**Requirement:**
Write out the records once more, exactly as given.

Stored data entries
+===+
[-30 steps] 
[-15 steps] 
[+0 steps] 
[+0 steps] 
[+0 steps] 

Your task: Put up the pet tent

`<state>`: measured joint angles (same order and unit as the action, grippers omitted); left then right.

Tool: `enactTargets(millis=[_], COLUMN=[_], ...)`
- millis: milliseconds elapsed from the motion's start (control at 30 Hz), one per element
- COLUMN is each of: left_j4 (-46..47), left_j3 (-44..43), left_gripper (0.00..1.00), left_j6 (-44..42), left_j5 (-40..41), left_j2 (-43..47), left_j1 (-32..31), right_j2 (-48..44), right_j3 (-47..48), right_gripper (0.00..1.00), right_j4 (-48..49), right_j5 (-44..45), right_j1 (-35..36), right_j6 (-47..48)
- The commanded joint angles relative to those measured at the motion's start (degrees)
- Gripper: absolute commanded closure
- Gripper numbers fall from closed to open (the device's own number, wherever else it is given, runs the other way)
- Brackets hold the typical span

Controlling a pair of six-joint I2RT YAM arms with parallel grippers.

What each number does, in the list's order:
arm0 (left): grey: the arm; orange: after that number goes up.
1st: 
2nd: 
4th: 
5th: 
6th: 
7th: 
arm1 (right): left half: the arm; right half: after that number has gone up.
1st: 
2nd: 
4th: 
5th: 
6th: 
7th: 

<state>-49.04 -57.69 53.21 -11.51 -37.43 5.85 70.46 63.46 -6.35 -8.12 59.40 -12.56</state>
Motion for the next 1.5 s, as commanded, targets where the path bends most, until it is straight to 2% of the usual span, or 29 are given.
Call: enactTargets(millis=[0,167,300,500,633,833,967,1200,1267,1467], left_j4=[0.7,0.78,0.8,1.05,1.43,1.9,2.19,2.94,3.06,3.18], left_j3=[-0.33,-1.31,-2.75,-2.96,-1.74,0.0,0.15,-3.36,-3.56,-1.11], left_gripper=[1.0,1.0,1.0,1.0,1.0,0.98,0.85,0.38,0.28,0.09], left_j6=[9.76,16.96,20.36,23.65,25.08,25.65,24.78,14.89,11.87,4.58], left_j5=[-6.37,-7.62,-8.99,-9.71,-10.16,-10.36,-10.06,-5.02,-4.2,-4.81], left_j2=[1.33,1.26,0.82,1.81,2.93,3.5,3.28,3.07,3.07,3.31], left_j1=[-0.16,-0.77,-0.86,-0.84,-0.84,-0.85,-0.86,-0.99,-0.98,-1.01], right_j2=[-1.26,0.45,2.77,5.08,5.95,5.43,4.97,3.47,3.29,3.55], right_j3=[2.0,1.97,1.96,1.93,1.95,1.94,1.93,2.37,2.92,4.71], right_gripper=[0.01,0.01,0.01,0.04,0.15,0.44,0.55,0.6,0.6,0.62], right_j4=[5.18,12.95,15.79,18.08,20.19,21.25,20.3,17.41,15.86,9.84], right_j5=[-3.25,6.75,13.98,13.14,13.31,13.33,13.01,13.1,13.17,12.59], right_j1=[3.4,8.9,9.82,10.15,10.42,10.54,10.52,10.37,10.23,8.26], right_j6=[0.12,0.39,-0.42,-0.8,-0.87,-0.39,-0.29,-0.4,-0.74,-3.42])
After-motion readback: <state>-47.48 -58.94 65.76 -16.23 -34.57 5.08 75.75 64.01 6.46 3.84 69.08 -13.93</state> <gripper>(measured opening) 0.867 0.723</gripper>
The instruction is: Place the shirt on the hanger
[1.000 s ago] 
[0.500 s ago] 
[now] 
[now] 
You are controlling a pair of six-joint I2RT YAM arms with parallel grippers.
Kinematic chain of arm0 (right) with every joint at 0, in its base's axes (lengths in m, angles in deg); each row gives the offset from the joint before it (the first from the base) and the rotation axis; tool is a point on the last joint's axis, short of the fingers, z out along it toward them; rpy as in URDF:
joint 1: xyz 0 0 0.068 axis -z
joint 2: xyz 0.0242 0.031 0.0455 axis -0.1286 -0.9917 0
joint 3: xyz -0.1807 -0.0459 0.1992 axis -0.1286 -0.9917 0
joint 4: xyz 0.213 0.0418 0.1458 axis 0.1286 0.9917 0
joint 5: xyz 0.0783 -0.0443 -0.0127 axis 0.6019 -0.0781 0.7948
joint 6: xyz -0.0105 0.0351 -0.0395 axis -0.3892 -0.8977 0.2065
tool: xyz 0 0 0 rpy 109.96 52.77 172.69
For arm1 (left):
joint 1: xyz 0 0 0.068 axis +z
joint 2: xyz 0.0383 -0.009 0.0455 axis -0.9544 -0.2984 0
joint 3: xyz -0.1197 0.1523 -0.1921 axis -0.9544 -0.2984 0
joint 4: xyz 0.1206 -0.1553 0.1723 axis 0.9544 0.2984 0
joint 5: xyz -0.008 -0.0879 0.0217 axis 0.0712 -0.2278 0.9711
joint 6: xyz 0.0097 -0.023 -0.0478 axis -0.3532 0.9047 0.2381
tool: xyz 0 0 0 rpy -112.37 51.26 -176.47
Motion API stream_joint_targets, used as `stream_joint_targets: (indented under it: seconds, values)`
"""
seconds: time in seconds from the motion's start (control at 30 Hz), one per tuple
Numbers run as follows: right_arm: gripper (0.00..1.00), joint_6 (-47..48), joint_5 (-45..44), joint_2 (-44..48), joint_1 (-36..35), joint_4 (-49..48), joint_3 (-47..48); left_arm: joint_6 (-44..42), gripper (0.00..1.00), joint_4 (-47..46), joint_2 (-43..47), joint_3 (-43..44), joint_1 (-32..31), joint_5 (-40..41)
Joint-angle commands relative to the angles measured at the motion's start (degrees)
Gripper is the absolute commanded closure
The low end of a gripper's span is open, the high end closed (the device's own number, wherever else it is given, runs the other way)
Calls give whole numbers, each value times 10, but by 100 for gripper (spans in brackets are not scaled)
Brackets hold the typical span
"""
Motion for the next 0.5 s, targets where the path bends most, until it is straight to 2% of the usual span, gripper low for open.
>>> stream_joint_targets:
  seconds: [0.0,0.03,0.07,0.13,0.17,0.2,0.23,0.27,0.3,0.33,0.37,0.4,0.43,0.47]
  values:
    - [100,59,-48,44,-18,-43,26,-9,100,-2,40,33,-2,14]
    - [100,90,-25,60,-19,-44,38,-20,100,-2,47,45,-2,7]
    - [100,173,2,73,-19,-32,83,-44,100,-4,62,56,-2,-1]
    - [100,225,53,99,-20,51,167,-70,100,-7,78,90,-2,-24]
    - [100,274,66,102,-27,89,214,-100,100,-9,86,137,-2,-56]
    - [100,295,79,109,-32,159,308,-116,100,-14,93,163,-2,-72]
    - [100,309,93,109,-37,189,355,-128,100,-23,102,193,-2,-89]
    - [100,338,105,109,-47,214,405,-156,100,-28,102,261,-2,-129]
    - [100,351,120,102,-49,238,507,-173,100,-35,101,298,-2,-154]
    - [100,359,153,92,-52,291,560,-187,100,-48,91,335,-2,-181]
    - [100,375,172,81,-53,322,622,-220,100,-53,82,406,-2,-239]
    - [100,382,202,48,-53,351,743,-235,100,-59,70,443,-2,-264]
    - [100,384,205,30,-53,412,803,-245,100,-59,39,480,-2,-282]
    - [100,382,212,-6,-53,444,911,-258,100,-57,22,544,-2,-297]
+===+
**Reply:**
[-30 steps] 
[-15 steps] 
[+0 steps] 
[+0 steps] 
[+0 steps] 

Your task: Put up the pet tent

`<state>`: measured joint angles (same order and unit as the action, grippers omitted); left then right.

Tool: `enactTargets(millis=[_], COLUMN=[_], ...)`
- millis: milliseconds elapsed from the motion's start (control at 30 Hz), one per element
- COLUMN is each of: left_j4 (-46..47), left_j3 (-44..43), left_gripper (0.00..1.00), left_j6 (-44..42), left_j5 (-40..41), left_j2 (-43..47), left_j1 (-32..31), right_j2 (-48..44), right_j3 (-47..48), right_gripper (0.00..1.00), right_j4 (-48..49), right_j5 (-44..45), right_j1 (-35..36), right_j6 (-47..48)
- The commanded joint angles relative to those measured at the motion's start (degrees)
- Gripper: absolute commanded closure
- Gripper numbers fall from closed to open (the device's own number, wherever else it is given, runs the other way)
- Brackets hold the typical span

Controlling a pair of six-joint I2RT YAM arms with parallel grippers.

What each number does, in the list's order:
arm0 (left): grey: the arm; orange: after that number goes up.
1st: 
2nd: 
4th: 
5th: 
6th: 
7th: 
arm1 (right): left half: the arm; right half: after that number has gone up.
1st: 
2nd: 
4th: 
5th: 
6th: 
7th: 

<state>-49.04 -57.69 53.21 -11.51 -37.43 5.85 70.46 63.46 -6.35 -8.12 59.40 -12.56</state>
Motion for the next 1.5 s, as commanded, targets where the path bends most, until it is straight to 2% of the usual span, or 29 are given.
Call: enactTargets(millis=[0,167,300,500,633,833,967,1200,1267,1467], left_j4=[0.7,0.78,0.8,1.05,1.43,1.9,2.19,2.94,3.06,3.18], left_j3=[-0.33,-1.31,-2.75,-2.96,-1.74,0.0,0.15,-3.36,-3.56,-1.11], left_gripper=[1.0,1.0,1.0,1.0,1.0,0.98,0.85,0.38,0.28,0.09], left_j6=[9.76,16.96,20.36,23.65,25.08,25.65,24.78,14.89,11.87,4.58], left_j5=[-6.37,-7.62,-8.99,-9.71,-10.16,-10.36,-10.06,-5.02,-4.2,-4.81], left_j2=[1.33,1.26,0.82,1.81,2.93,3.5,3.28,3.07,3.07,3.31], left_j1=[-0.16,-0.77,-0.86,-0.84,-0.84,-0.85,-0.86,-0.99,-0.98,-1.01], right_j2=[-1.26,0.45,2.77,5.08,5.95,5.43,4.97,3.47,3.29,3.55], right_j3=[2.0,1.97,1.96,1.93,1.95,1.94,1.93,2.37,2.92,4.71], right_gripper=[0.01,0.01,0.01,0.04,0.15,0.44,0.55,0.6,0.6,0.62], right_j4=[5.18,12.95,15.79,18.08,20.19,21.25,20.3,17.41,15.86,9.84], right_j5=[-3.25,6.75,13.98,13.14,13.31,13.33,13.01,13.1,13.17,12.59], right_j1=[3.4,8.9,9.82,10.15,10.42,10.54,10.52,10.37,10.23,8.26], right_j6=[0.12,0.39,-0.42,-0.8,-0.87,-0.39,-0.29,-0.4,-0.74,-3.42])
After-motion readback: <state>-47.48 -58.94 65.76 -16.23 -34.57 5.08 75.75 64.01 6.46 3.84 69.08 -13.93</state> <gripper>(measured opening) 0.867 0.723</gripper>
The instruction is: Place the shirt on the hanger
[1.000 s ago] 
[0.500 s ago] 
[now] 
[now] 
You are controlling a pair of six-joint I2RT YAM arms with parallel grippers.
Kinematic chain of arm0 (right) with every joint at 0, in its base's axes (lengths in m, angles in deg); each row gives the offset from the joint before it (the first from the base) and the rotation axis; tool is a point on the last joint's axis, short of the fingers, z out along it toward them; rpy as in URDF:
joint 1: xyz 0 0 0.068 axis -z
joint 2: xyz 0.0242 0.031 0.0455 axis -0.1286 -0.9917 0
joint 3: xyz -0.1807 -0.0459 0.1992 axis -0.1286 -0.9917 0
joint 4: xyz 0.213 0.0418 0.1458 axis 0.1286 0.9917 0
joint 5: xyz 0.0783 -0.0443 -0.0127 axis 0.6019 -0.0781 0.7948
joint 6: xyz -0.0105 0.0351 -0.0395 axis -0.3892 -0.8977 0.2065
tool: xyz 0 0 0 rpy 109.96 52.77 172.69
For arm1 (left):
joint 1: xyz 0 0 0.068 axis +z
joint 2: xyz 0.0383 -0.009 0.0455 axis -0.9544 -0.2984 0
joint 3: xyz -0.1197 0.1523 -0.1921 axis -0.9544 -0.2984 0
joint 4: xyz 0.1206 -0.1553 0.1723 axis 0.9544 0.2984 0
joint 5: xyz -0.008 -0.0879 0.0217 axis 0.0712 -0.2278 0.9711
joint 6: xyz 0.0097 -0.023 -0.0478 axis -0.3532 0.9047 0.2381
tool: xyz 0 0 0 rpy -112.37 51.26 -176.47
Motion API stream_joint_targets, used as `stream_joint_targets: (indented under it: seconds, values)`
"""
seconds: time in seconds from the motion's start (control at 30 Hz), one per tuple
Numbers run as follows: right_arm: gripper (0.00..1.00), joint_6 (-47..48), joint_5 (-45..44), joint_2 (-44..48), joint_1 (-36..35), joint_4 (-49..48), joint_3 (-47..48); left_arm: joint_6 (-44..42), gripper (0.00..1.00), joint_4 (-47..46), joint_2 (-43..47), joint_3 (-43..44), joint_1 (-32..31), joint_5 (-40..41)
Joint-angle commands relative to the angles measured at the motion's start (degrees)
Gripper is the absolute commanded closure
The low end of a gripper's span is open, the high end closed (the device's own number, wherever else it is given, runs the other way)
Calls give whole numbers, each value times 10, but by 100 for gripper (spans in brackets are not scaled)
Brackets hold the typical span
"""
Motion for the next 0.5 s, targets where the path bends most, until it is straight to 2% of the usual span, gripper low for open.
>>> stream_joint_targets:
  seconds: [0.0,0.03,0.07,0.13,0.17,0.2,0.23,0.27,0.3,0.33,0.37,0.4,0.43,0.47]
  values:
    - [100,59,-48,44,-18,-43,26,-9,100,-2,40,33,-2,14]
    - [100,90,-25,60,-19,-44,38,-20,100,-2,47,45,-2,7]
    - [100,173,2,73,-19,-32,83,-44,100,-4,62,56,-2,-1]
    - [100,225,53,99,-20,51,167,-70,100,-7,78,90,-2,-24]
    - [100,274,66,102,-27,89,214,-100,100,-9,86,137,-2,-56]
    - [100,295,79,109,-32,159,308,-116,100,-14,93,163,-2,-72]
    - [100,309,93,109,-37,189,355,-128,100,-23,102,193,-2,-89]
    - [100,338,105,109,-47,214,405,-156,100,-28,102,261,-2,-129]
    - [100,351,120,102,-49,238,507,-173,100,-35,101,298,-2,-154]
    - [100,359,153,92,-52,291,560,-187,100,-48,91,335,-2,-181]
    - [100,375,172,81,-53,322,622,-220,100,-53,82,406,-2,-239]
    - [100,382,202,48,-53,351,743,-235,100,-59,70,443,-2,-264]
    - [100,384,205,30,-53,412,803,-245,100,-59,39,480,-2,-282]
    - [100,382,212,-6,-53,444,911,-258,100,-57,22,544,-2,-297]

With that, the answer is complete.